Visit the SnapNames bug bounty page at Bugcrowd for more information

Tinder

Program provider:
Hackerone

Type of program:
Public

Maximum reward:
$ 10,000

Contour:
The world’s most popular dating app and the pioneer of the “swipe right” offers $ 10,000 for critical vulnerabilities, $ 4,000 for high severity vulnerabilities and $ 1,000 for medium risk vulnerabilities.

Remarks:
Four assets are in scope: Tinder for iOS and Android, .gotinder.com, and .tinder.com (except when they are explicitly listed out of scope).

Check Tinder bug bounty page at HackerOne for more details

United States General Service Administration (GSA)

Program provider:
Hackerone

Type of program:
Public

Maximum reward:
$ 3,000

Contour:
47 gigantic assets are under consideration at GSA, a U.S. government agency that supports other federal agencies by constructing and managing government buildings, purchasing products and services, and developing government-wide policies .

Remarks:
The GSA says it “expects to evolve its structure over time and to welcome[s] feedback on areas for improvement ”. Critical Bugs clean up $ 3,000 Bug Hunters, while High Severity Defects will receive $ 1,000 rewards.

Check GSA bug bounty page at HackerOne for more details

ZeroHybrid Network

Program provider:
Independent

Type of program:
Public

Maximum reward:
500 ZHT (cryptocurrency)

Contour:
Blockchain company ZeroHybrid Network, which will end the program when 200,000 ZHT rewards have been paid, urged bug hunters to find bugs in the ZeroHybrid app.

Remarks:
ZeroHybrid Network, a decentralized, trusted ARM-based computing network that uses mobile devices to provide computing power, said a critical bug would “crash the ZerpHybrid application” and affect functionality.
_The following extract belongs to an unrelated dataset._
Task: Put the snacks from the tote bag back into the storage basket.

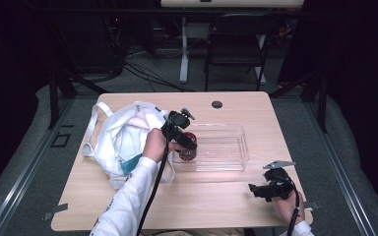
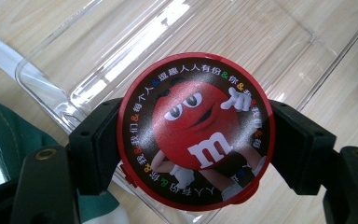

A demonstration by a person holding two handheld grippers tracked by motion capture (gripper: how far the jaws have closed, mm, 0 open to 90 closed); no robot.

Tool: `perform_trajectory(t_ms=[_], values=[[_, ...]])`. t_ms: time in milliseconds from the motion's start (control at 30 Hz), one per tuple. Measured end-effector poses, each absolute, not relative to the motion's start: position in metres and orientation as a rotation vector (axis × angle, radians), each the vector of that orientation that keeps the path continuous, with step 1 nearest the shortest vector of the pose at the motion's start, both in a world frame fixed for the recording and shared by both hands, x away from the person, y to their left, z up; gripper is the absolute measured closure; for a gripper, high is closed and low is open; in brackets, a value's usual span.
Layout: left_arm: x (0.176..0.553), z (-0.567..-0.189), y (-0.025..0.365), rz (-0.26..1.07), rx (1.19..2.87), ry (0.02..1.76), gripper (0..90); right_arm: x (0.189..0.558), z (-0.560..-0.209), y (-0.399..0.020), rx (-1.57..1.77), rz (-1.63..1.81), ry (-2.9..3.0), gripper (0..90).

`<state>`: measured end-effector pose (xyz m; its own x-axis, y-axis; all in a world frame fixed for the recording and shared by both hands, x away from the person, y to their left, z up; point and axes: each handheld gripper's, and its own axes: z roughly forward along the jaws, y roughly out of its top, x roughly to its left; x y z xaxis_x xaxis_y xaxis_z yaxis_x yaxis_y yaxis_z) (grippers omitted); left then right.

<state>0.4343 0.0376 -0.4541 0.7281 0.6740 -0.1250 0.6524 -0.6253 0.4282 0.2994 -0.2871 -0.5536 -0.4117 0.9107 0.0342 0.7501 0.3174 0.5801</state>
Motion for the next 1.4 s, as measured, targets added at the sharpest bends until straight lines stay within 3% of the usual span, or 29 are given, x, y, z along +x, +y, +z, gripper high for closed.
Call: perform_trajectory(t_ms=[1400], values=[[0.437,-0.497,0.033,0.044,2.567,1.07,26.0,0.301,-0.555,-0.287,1.502,0.767,2.288,14.8]])
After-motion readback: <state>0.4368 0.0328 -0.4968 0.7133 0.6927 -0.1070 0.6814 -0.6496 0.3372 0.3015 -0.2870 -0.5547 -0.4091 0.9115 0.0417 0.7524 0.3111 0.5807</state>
Discover the ZeroHybrid network blog post for more details


Other news regarding bug bounty and VDP this month

  • Google has launched a new vulnerability disclosure program (VDP) for its Tsunami Safety Scanner.
  • Raider is a new frame designed to test authentication protocols and fill in the gaps left by popular vulnerability scanning tools. The tool is the result of a start-up DigeeX Security.
  • HackerOne has announcement the next evolution of the Internet bug bounty (IBB). The updated program provides a new pooled funding model so that more organizations can leverage BWI to secure open source dependencies within their software supply chains.
  • French multinational Atos has partnered with the European bug bounty platform Intigriti to release a “end-to-end bug bounty offerFor organizations.
  • Crowd To appealed security researchers who have the specialized skills or experience necessary to participate in some of the company’s private bug bounty programs.
  • Russian web hosting company Timeweb wrote an interesting opinion piece (in Russian) which details the potential pros and cons of running a bug bounty program.

Introduction by Emma Woollacott. Additional words by Adam Bannister and James Walker.

PREVIOUS EDITION Bug Bounty Radar // The latest bug bounty programs for September 2021



Source link

Leave A Reply

Your email address will not be published.